▶ [WORK REQUEST] Print nothing but the lines from the start of the listing below through the line that contains "base plate at". Do not include the pictures.

▶ [DATA]
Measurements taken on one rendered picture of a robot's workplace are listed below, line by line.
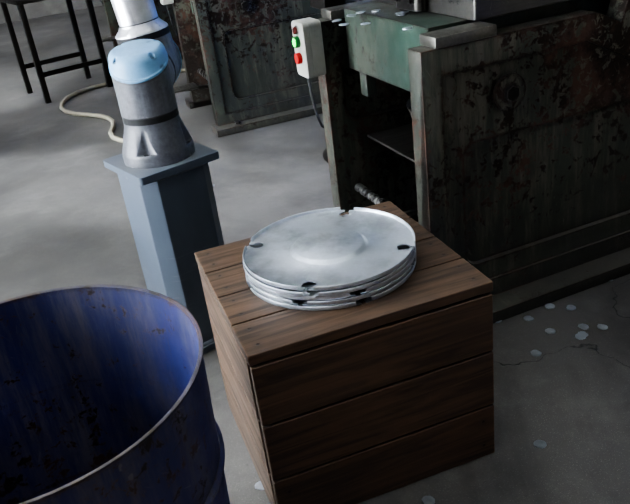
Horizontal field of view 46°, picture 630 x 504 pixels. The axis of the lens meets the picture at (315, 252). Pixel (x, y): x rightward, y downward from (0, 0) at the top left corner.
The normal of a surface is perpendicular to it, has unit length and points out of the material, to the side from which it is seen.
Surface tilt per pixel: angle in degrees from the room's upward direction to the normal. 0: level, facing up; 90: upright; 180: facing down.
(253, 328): 0
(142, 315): 88
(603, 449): 0
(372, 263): 0
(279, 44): 90
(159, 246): 90
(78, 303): 88
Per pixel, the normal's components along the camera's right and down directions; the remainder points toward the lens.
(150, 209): -0.11, 0.47
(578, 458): -0.12, -0.88
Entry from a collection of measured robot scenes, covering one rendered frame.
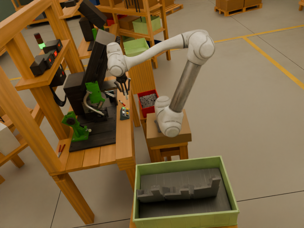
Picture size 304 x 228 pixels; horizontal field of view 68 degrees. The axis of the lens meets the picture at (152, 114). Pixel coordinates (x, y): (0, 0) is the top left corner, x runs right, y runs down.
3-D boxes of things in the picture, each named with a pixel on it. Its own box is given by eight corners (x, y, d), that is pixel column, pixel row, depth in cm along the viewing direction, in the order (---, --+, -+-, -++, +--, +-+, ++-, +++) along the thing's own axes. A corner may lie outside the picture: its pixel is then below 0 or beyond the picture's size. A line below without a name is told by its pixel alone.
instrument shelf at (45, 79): (71, 42, 237) (69, 38, 235) (49, 84, 166) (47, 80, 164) (48, 47, 238) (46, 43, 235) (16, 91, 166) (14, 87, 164)
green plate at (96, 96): (103, 99, 224) (98, 78, 217) (102, 101, 217) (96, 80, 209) (92, 101, 224) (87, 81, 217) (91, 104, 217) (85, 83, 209)
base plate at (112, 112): (117, 82, 283) (117, 80, 282) (116, 143, 196) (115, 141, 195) (85, 88, 283) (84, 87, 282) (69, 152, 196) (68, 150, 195)
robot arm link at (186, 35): (179, 29, 156) (184, 34, 145) (204, 24, 156) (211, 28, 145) (181, 48, 163) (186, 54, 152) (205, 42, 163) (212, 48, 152)
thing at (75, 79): (95, 97, 259) (85, 70, 238) (92, 112, 235) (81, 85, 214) (79, 100, 259) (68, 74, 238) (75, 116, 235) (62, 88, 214)
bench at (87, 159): (140, 122, 352) (128, 73, 298) (150, 212, 234) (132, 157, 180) (97, 130, 353) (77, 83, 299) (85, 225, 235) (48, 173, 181)
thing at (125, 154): (130, 81, 306) (128, 71, 297) (136, 168, 188) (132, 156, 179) (120, 83, 307) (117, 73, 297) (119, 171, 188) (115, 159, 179)

▶ [WRITTEN SOLUTION]
Measurements taken on one rendered picture of a robot's workplace are listed below, line by line.
Horizontal field of view 46°, picture 630 x 504 pixels. The axis of the lens meets the picture at (315, 252). Pixel (x, y): x rightward, y downward from (0, 0) at the top left corner.
The normal of a surface is perpendicular to it, has unit length and points out of the material, to the side from which it is seen.
Surface tilt per pixel: angle in degrees from the room's upward direction to the normal. 0: level, facing up; 90: upright; 180: facing down.
(253, 328): 0
(142, 315): 88
(603, 449): 0
(372, 263): 0
(279, 44): 90
(159, 246): 90
(78, 303): 88
Per pixel, the normal's components along the camera's right and down directions; the remainder points toward the lens.
(150, 209): -0.11, 0.47
(578, 458): -0.12, -0.88
Entry from a collection of measured robot scenes, covering one rendered frame.
Picture size 304 x 228 pixels; horizontal field of view 68 degrees. The axis of the lens meets the picture at (152, 114). Pixel coordinates (x, y): (0, 0) is the top left corner, x runs right, y runs down.
3-D boxes of things in the picture, each named with a pixel on it. Its own box is given by eight corners (x, y, d), that is pixel column, pixel row, depth in cm along the viewing direction, in the order (---, --+, -+-, -++, +--, +-+, ++-, +++) along the thing's own axes. A corner may lie outside the picture: its pixel is then below 0 or beyond the picture's size. A line below without a name is told by its pixel alone.
instrument shelf at (45, 79): (71, 42, 237) (69, 38, 235) (49, 84, 166) (47, 80, 164) (48, 47, 238) (46, 43, 235) (16, 91, 166) (14, 87, 164)
green plate at (96, 96): (103, 99, 224) (98, 78, 217) (102, 101, 217) (96, 80, 209) (92, 101, 224) (87, 81, 217) (91, 104, 217) (85, 83, 209)
base plate at (112, 112): (117, 82, 283) (117, 80, 282) (116, 143, 196) (115, 141, 195) (85, 88, 283) (84, 87, 282) (69, 152, 196) (68, 150, 195)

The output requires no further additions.